Patients without established/known cirrhosis may still require surveillance after SVR if they have a sufficiently high HCC risk, such as patients with FIB-4 ≥3.25.
 
Risk after SVR is the most important factor driving HCC surveillance decisions
 
It is imperative to estimate HCC risk after SVR because it is the most important factor in determining the cost-effectiveness of an HCC surveillance programme. Only patients who are destined to develop HCC can possibly benefit from HCC surveillance. All other patients can only experience the costs and potential harms of HCC surveillance including financial costs as well as the potential harms of screening anxiety, incidental findings, subsequent confirmatory imaging studies and invasive tests such as liver biopsy. 22
 
Assuming that HCC surveillance is effective in reducing HCC-related mortality, it has been shown that the cost of screening per quality-adjusted life year (QALY) decreases almost exponentially with increasing HCC risk (incidence) (Fig. 3).
 
Future directions: Risk stratification and risk-based surveillance strategies
 
We currently we have a "one-size-fits-all" HCC surveillance strategy, whereby surveillance is recommended based on the presumed stage of fibrosis and all patients are recommended to undergo surveillance by the same relatively ineffective strategy (ultrasonography +/− serum AFP) irrespective of their underlying risk of HCC. An alternative, risk-based surveillance strategy would involve 2 steps.
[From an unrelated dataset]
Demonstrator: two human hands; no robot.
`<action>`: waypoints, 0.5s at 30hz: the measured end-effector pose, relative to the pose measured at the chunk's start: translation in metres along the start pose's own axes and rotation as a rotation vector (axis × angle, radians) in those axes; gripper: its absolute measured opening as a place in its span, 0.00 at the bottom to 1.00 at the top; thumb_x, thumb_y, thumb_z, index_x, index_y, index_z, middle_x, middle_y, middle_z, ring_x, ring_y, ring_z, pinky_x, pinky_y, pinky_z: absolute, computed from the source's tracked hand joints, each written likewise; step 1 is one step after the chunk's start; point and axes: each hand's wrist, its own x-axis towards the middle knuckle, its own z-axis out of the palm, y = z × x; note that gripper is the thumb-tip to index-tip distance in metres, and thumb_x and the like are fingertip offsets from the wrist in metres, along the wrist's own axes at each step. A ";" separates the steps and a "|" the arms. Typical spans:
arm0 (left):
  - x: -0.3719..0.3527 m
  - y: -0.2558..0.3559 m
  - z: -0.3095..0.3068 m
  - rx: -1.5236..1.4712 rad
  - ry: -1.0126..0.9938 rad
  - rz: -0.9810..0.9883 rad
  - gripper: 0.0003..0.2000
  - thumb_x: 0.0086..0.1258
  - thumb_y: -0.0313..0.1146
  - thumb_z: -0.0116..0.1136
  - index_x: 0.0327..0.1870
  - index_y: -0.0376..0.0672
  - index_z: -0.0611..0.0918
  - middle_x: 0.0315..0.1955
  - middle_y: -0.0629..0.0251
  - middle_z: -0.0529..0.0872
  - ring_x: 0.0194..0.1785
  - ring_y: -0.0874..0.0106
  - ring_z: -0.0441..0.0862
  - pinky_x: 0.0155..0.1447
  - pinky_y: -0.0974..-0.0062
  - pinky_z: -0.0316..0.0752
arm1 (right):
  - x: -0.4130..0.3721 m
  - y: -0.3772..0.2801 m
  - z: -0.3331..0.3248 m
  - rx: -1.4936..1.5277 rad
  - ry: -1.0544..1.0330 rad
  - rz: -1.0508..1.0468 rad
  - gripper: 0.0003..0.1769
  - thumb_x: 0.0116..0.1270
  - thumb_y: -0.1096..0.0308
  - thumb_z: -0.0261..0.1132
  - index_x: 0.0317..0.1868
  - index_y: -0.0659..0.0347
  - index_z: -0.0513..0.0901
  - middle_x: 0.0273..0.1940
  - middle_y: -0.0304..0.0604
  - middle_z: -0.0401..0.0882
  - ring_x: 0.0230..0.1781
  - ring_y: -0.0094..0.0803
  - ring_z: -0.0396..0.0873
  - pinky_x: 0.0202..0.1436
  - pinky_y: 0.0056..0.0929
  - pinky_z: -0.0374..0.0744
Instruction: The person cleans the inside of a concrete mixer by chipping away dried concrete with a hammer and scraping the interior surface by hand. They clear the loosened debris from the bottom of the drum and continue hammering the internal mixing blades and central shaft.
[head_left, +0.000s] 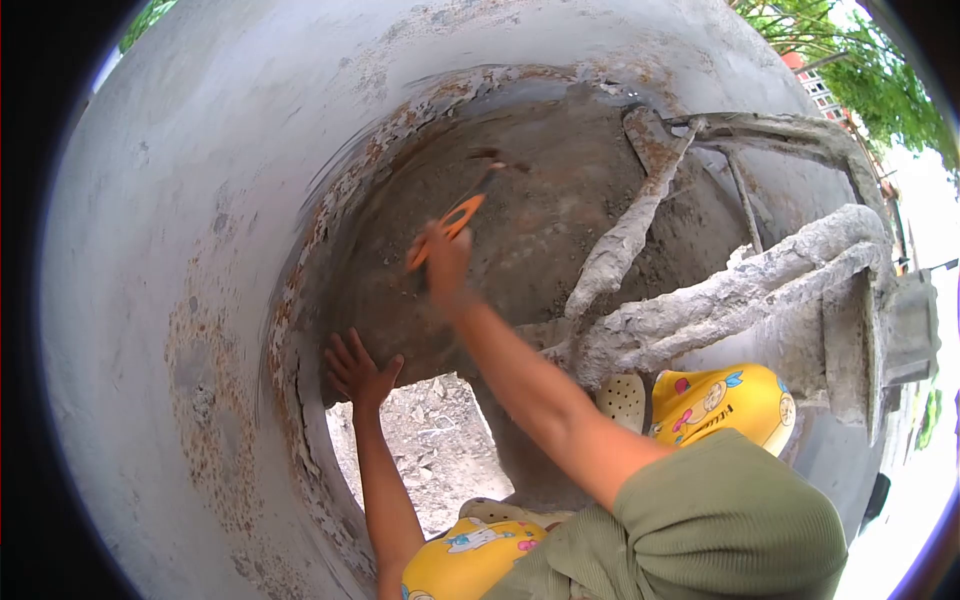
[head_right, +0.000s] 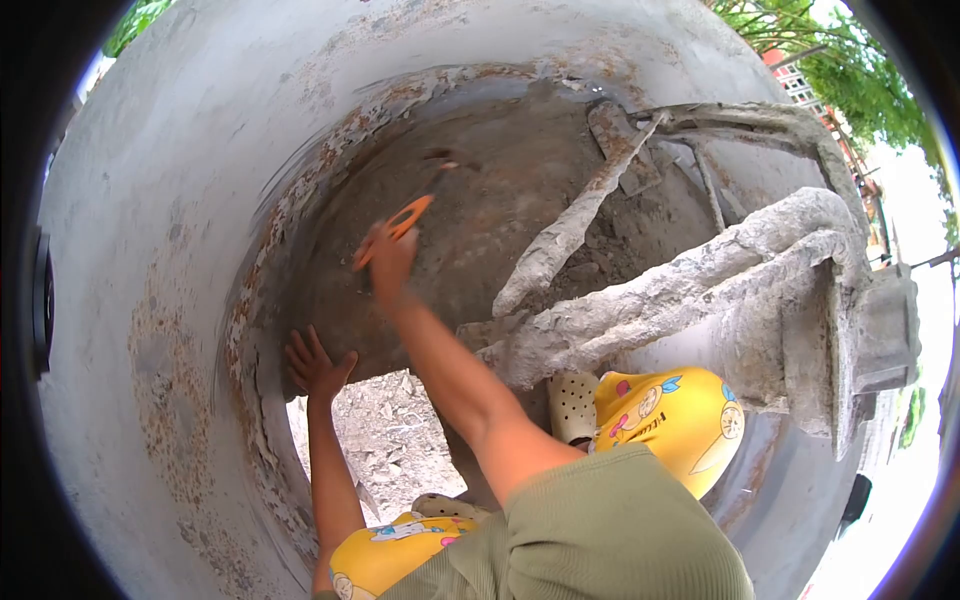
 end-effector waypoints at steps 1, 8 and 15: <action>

First estimating an individual patient's HCC risk using their risk factor profile and appropriate models. Second, using the HCC risk estimation to determine whether to recommend surveillance or not and whether to recommend an appropriate surveillance strategy according to the patient's risk. The principle is that the comparative effectiveness or cost effectiveness of a surveillance strategy depends on the patient's HCC risk. More effective strategies that are also more expensive (such as screening by abbreviated MRI) or more invasive/harmful, could be more cost-effective if they focus on the high-risk groups.16
 
Conversely, patients at lower risk of HCC, may undergo screening using only serum/plasma biomarker panels without any ultrasonography, while patients at intermediate risk may undergo screening with both ultrasound and biomarkers.
 
For risk-based surveillance to become a reality, HCC risk calculators and prediction models need to be improved and validated in diverse populations so that we can reliably estimate HCC risk. Furthermore, the performance characteristics of different screening modalities (including novel imaging tests and biomarker panels) need to be described so that they can be applied according to HCC risk, as shown in a hypothetical example in Fig. 6.